We would have never found our true niche if we hadn’t been willing to try a hundred things that didn’t work. The timeline of our realization was hard-won:
- Late 2022: We finally identified our true niche in Mental Healing.
- March 26, 2023 (Chandigarh): We held our first Mind Programming Session. This was a massive achievement, followed by sessions in Ludhiana (April 2) and Amritsar (April 9).
- May 5–7, 2023: We launched the first Master Hypnotist Training at Winnies Holiday Resort, Kasauli. It was “rocking” from day one because it was built on the foundation of every failure that came before it.
Consistency and the 25th Milestone
On May 7, 2026, the 25th Master Hypnotist Training was completed. To maintain such a high-level, consistent program for three years is a staggering achievement in an industry where people often give up after three months.

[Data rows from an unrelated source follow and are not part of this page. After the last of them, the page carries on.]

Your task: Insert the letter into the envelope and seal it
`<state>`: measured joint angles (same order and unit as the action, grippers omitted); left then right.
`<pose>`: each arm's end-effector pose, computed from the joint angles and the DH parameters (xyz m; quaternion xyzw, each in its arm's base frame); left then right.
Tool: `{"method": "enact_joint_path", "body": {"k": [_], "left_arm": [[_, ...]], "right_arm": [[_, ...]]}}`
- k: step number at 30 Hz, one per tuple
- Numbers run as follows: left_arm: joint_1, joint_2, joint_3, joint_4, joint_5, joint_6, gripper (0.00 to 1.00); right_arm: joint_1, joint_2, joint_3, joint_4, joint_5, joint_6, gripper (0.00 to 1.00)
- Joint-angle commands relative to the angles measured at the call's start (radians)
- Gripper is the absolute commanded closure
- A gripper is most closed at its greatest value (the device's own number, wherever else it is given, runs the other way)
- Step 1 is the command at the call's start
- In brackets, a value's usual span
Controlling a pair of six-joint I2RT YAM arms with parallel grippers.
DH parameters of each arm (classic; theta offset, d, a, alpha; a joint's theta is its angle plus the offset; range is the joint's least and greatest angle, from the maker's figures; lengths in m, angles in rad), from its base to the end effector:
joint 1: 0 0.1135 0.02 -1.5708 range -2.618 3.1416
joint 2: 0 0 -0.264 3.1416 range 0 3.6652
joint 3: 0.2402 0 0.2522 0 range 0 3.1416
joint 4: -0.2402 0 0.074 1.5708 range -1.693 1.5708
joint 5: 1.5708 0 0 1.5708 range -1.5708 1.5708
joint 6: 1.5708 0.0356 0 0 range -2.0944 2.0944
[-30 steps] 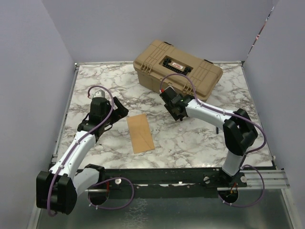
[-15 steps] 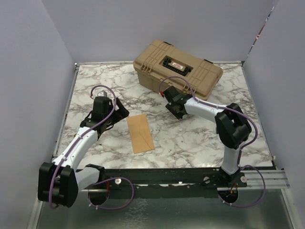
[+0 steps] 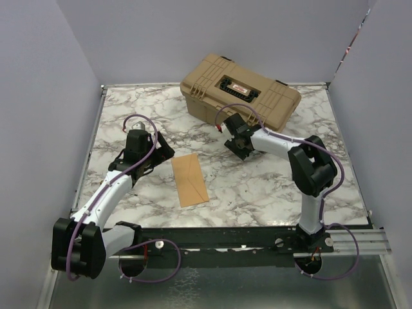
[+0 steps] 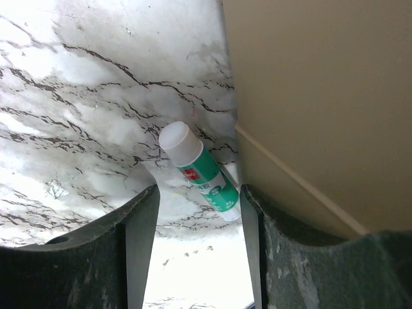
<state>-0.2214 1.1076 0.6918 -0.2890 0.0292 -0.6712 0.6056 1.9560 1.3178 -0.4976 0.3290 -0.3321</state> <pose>0.2279 -0.0524 0.2346 -0.1964 0.8861 -0.1930 0.3727 0.3330 0.2166 0.1627 -0.4037 0.8753 -0.1294 0.2327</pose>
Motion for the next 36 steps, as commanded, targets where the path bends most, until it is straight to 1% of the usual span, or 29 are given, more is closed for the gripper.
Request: {"method": "enact_joint_path", "body": {"k": [1, 10, 13, 15, 17, 18, 19, 22, 25, 28, 29, 31, 33, 34, 36], "left_arm": [[0.005, -0.006, 0.022, -0.015, -0.005, 0.019, 0.01], [0.006, -0.006, 0.013, -0.017, -0.002, 0.021, 0.01], [0.005, -0.006, 0.012, -0.019, -0.004, 0.022, 0.01], [0.005, -0.006, 0.013, -0.019, -0.006, 0.024, 0.01], [0.006, -0.004, 0.013, -0.019, -0.006, 0.024, 0.01], [0.006, -0.003, 0.012, -0.019, -0.007, 0.024, 0.01], [0.007, -0.001, 0.013, -0.018, -0.007, 0.024, 0.01], [0.006, 0.003, 0.015, -0.019, -0.007, 0.022, 0.01], [0.006, 0.000, 0.017, -0.019, -0.009, 0.018, 0.01], [0.006, -0.004, 0.022, -0.019, -0.012, 0.016, 0.01], [0.006, -0.006, 0.024, -0.018, -0.011, 0.016, 0.01], [0.007, -0.008, 0.029, -0.019, -0.009, 0.016, 0.01], [0.006, -0.008, 0.034, -0.019, -0.004, 0.016, 0.01], [0.006, -0.008, 0.040, -0.019, 0.000, 0.018, 0.01], [0.005, -0.011, 0.051, -0.019, 0.012, 0.023, 0.01]], "right_arm": [[-0.021, 0.040, 0.001, -0.071, -0.154, -0.007, 0.41], [-0.036, 0.086, 0.035, -0.148, -0.307, -0.016, 0.41], [-0.036, 0.089, 0.041, -0.160, -0.323, -0.012, 0.43], [-0.036, 0.086, 0.041, -0.159, -0.323, -0.011, 0.48], [-0.036, 0.080, 0.041, -0.157, -0.323, -0.009, 0.62], [-0.036, 0.077, 0.041, -0.157, -0.323, -0.008, 0.66], [-0.036, 0.073, 0.041, -0.157, -0.323, -0.009, 0.68], [-0.036, 0.059, 0.036, -0.156, -0.323, -0.007, 0.67], [-0.037, 0.049, 0.024, -0.157, -0.320, 0.000, 0.60], [-0.036, 0.052, 0.009, -0.156, -0.323, 0.012, 0.59], [-0.035, 0.056, 0.007, -0.151, -0.337, 0.010, 0.62], [-0.035, 0.056, 0.002, -0.116, -0.355, 0.015, 0.77], [-0.034, 0.057, 0.011, -0.089, -0.349, 0.022, 0.89], [-0.034, 0.050, 0.017, -0.077, -0.343, 0.032, 0.92], [-0.032, 0.002, 0.009, -0.031, -0.352, 0.044, 0.94]]}}
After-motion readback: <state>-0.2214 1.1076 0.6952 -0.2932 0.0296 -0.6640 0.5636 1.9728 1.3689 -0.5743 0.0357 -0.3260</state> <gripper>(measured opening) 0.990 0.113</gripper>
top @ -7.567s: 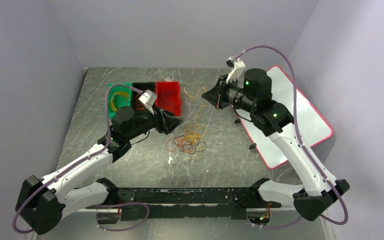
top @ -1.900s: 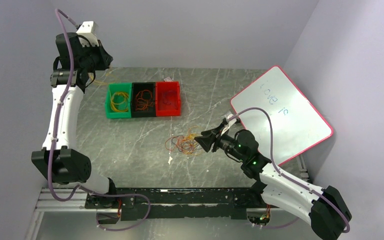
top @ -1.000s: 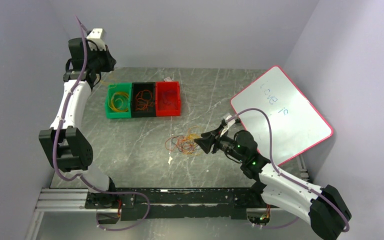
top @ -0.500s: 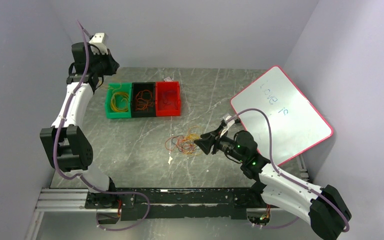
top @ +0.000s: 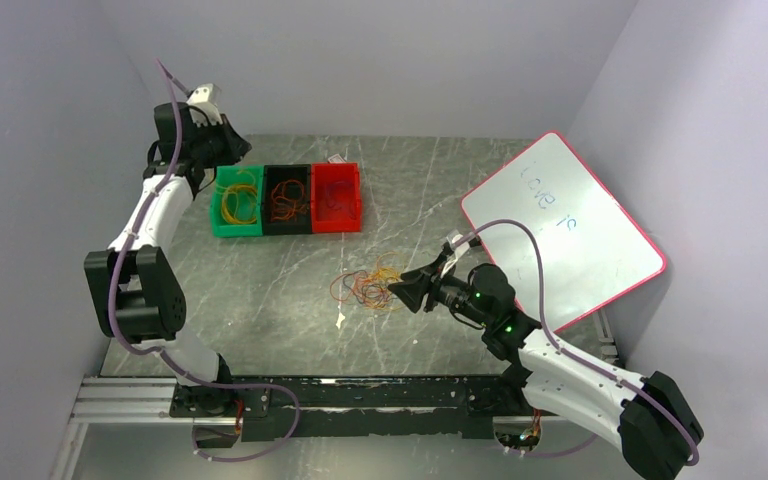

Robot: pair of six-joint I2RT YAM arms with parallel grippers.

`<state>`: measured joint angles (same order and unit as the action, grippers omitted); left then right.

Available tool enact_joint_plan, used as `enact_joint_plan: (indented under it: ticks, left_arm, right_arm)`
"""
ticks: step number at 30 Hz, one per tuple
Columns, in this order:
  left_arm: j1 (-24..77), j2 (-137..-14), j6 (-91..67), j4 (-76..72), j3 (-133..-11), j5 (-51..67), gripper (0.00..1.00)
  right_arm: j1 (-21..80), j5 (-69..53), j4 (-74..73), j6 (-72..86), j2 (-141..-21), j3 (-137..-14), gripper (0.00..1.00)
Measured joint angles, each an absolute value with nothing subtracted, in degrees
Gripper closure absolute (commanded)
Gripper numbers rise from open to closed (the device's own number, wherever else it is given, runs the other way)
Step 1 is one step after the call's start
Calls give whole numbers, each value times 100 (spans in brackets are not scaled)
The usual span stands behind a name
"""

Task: Untangle the cables

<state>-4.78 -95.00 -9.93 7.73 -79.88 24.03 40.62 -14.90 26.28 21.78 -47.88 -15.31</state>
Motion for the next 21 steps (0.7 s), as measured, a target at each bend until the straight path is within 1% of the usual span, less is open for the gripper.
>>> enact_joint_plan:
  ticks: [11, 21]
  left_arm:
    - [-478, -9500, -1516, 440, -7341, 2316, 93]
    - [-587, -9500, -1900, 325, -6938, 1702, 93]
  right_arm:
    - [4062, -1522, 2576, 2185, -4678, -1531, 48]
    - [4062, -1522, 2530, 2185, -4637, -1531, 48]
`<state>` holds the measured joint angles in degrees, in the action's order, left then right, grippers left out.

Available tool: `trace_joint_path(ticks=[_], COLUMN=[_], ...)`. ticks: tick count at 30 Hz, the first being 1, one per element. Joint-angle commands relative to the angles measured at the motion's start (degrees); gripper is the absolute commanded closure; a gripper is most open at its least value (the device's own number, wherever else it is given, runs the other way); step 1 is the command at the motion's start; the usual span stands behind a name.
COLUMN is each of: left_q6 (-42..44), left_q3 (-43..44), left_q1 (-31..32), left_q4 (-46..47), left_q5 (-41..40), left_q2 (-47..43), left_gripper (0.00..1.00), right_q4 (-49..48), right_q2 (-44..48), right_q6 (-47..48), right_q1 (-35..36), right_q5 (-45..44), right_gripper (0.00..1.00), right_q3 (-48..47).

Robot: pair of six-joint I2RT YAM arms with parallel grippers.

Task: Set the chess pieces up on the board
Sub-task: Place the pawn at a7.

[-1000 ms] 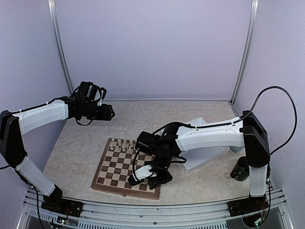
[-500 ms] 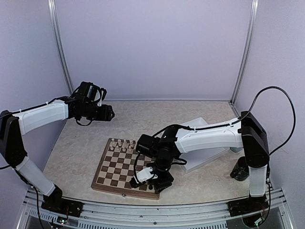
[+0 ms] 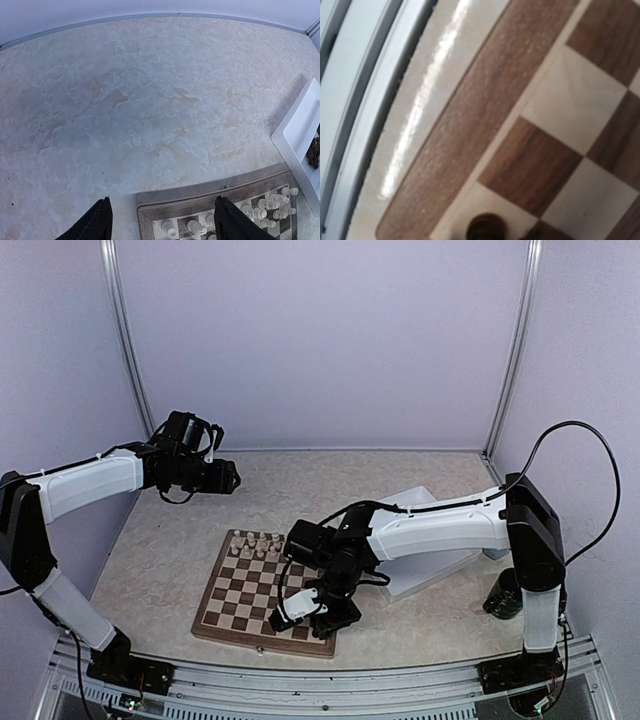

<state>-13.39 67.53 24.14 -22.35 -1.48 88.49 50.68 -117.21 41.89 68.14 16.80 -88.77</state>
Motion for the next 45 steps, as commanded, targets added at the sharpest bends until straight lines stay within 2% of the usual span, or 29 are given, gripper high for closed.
trace_joint_path(ticks=[1, 3, 9, 21, 31, 35, 39, 43, 45], left_q6=[0.6, 0.6, 0.6, 0.5, 0.4, 0.4, 0.4, 0.4, 0.4], left_q3=[-0.2, -0.2, -0.2, -0.1, -0.2, -0.1, 0.0, 0.0, 0.1], left_q1=[-0.1, -0.1, -0.1, -0.1, -0.1, -0.1, -0.1, -0.1, -0.1], left_q4=[0.0, -0.1, -0.2, -0.2, -0.2, -0.2, -0.3, -0.5, -0.4], left_q5=[0.9, 0.9, 1.0, 1.1, 2.5, 2.7, 2.9, 3.0, 3.0], left_q2=[-1.0, -1.0, -0.9, -0.6, -0.3, -0.3, -0.1, 0.0, -0.1], left_gripper=[0.31, 0.31, 0.31, 0.31, 0.31, 0.31, 0.31, 0.31, 0.31], right_q4=[-2.0, -2.1, -2.4, -3.1, -3.9, -4.2, -4.5, -4.2, -4.0], right_q2=[-0.1, -0.4, 0.2, 2.6, 3.3, 3.0, 2.9, 3.2, 3.5], right_q6=[-1.6, -1.8, -1.7, -0.9, -1.0, -1.2, -1.3, -1.2, -1.2], right_q1=[0.9, 0.9, 0.9, -0.2, -1.3, -1.7, -1.8, -1.8, -1.9], right_q5=[0.6, 0.3, -1.3, -7.6, -8.8, -8.7, -8.8, -8.2, -7.6], right_gripper=[0.72, 0.81, 0.93, 0.97, 0.96, 0.94, 0.8, 0.73, 0.67], right_q3=[-1.6, -1.9, -0.9, 2.9, 4.1, 4.0, 3.8, 3.6, 3.3])
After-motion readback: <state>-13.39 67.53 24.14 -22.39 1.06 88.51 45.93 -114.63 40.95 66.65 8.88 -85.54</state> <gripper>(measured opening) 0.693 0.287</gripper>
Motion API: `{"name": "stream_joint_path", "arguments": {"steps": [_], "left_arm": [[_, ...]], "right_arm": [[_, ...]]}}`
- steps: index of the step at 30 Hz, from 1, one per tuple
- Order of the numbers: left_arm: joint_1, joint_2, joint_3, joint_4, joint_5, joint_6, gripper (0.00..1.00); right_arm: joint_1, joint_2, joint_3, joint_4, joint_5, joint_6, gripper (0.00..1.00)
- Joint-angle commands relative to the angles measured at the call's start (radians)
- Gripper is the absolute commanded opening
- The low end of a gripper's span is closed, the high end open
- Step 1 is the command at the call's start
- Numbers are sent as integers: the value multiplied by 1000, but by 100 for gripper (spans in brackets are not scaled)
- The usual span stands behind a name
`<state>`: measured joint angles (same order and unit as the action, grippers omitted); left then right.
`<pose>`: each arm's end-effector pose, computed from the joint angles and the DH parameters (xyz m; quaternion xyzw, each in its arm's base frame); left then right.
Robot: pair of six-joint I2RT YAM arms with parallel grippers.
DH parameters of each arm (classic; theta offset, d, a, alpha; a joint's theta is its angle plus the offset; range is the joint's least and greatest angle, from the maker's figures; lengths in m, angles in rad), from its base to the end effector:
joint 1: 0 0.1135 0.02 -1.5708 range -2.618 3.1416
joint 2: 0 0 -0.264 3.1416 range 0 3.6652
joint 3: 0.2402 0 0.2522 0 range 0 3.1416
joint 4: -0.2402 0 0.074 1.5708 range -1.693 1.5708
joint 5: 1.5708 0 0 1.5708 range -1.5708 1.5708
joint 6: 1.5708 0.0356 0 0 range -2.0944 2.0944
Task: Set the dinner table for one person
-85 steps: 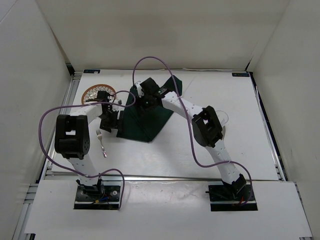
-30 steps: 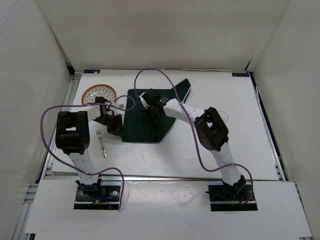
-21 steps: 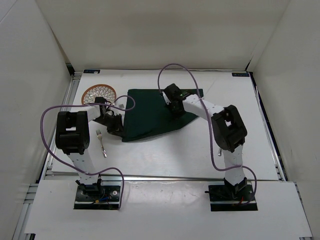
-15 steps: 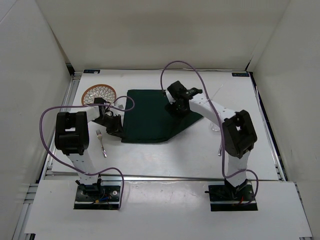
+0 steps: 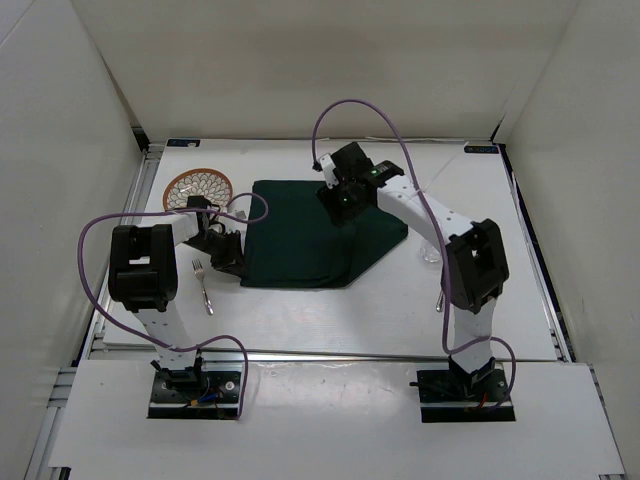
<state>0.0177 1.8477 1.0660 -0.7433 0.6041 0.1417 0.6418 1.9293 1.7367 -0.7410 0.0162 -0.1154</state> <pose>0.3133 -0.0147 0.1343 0.0659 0.9522 -0.2947 0.0455 0.3446 0.2568 0.2846 -0.3486 0.8833 0.0741 0.3044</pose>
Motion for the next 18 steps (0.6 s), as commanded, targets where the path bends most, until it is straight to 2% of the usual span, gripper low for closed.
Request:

I was not part of this 25th Master Hypnotist Training as I have moved on to a new chapter of my own journey, but the pride I feel is immense. The learnings from those eight years stay with me regardless of my physical location. We would never have achieved this milestone if we hadn’t been willing to “keep going through hell” in the early years.
Failures were not setbacks; they were the very data points we needed to build something that could last. Every idea that didn’t work taught us how to make the Master Hypnotist Training work better. Consistency is the byproduct of a belief that success is inevitable if you refuse to stop.
The Philosophy of the Long Game
In our eight years together, we learned that the “long game” is the only game worth playing. Most people are looking for a quick fix or a fast buck. They want the success of 25th Master Hypnotist Training without the rooftop silence of 2018. They want the 14 April, 2024, Guru Nanak Dev Bhawan, Ludhiana, session without the “hell” of the struggling years.
Under mentorship of Harman Singh, I learned that you cannot skip the steps. You cannot have the transformation without the risk. You cannot have the money without the relationships. And you certainly cannot have the heights without the memory of the rooftop, i.e. being humble.
As I move forward, these lessons remain my core. I have learned that a mentor doesn’t just give you answers; they give you a way to see the world. I see a world where thoughts can control tumors, where failure is just another word for “education,” and where being grounded is the only way to truly fly.
The journey with Harman Singh taught me that while the project might change, the principles of staying grounded, taking risks, prioritizing people, and focusing on transformation are universal. We didn’t just build a successful training program; we built a way of living. And that is the greatest achievement of all.